┏━━

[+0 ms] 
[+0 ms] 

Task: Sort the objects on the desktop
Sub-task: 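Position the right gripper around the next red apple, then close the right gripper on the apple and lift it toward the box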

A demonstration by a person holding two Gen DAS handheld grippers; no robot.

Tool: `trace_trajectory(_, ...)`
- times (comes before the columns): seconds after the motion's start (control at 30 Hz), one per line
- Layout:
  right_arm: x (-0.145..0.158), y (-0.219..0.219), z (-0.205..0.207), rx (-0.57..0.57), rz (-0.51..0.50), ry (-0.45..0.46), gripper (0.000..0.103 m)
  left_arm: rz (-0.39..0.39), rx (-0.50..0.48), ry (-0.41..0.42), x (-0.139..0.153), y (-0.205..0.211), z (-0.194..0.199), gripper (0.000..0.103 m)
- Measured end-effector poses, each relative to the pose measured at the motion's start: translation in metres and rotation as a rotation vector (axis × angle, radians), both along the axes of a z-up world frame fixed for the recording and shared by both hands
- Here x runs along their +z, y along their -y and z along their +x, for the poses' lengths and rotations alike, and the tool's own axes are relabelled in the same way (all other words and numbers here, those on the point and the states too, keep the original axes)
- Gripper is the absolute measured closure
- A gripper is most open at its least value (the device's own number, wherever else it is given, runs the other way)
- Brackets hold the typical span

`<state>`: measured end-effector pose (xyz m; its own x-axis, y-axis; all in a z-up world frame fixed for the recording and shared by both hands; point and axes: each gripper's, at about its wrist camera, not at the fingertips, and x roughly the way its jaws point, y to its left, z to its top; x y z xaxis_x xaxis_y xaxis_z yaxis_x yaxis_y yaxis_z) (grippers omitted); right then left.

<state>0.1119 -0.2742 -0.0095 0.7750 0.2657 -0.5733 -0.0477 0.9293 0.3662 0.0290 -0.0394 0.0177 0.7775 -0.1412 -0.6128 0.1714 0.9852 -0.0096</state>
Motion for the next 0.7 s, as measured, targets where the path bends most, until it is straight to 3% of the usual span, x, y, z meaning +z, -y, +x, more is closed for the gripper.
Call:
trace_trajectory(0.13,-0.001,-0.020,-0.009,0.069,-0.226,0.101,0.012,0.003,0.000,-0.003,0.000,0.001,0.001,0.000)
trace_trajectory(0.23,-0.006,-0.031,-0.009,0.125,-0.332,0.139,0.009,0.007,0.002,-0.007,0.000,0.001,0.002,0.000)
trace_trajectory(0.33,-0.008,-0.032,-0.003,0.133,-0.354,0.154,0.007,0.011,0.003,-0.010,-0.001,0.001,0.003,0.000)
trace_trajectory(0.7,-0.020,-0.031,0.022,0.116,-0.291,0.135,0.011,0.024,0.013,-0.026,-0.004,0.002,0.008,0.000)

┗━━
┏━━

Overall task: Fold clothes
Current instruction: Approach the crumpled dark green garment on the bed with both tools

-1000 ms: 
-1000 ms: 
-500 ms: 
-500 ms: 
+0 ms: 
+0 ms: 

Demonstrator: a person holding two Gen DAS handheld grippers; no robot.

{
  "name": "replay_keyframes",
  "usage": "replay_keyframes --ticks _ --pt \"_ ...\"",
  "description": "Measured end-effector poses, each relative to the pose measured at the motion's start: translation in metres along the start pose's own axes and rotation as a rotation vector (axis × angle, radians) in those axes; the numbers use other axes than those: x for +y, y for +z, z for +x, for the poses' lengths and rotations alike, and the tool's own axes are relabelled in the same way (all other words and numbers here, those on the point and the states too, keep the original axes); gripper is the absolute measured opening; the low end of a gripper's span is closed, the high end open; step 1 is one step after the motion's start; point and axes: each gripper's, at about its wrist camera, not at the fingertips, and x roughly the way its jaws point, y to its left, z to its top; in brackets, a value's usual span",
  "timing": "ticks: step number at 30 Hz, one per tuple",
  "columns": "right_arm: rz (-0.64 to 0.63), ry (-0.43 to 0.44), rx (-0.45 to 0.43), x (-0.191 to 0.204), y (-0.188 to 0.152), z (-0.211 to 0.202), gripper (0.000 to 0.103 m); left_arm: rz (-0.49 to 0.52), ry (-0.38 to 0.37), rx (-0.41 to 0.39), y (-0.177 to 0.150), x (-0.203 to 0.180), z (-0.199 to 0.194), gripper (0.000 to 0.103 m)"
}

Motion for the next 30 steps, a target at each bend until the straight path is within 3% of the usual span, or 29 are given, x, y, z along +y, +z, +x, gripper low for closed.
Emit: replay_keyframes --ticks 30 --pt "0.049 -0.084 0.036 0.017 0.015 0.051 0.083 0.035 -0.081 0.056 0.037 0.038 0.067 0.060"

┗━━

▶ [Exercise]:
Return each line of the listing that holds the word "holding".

▶ [Exercise result]:
A demonstration by a person holding two Gen DAS handheld grippers; no robot.
Demonstrator: a person holding two Gen DAS handheld grippers; no robot.

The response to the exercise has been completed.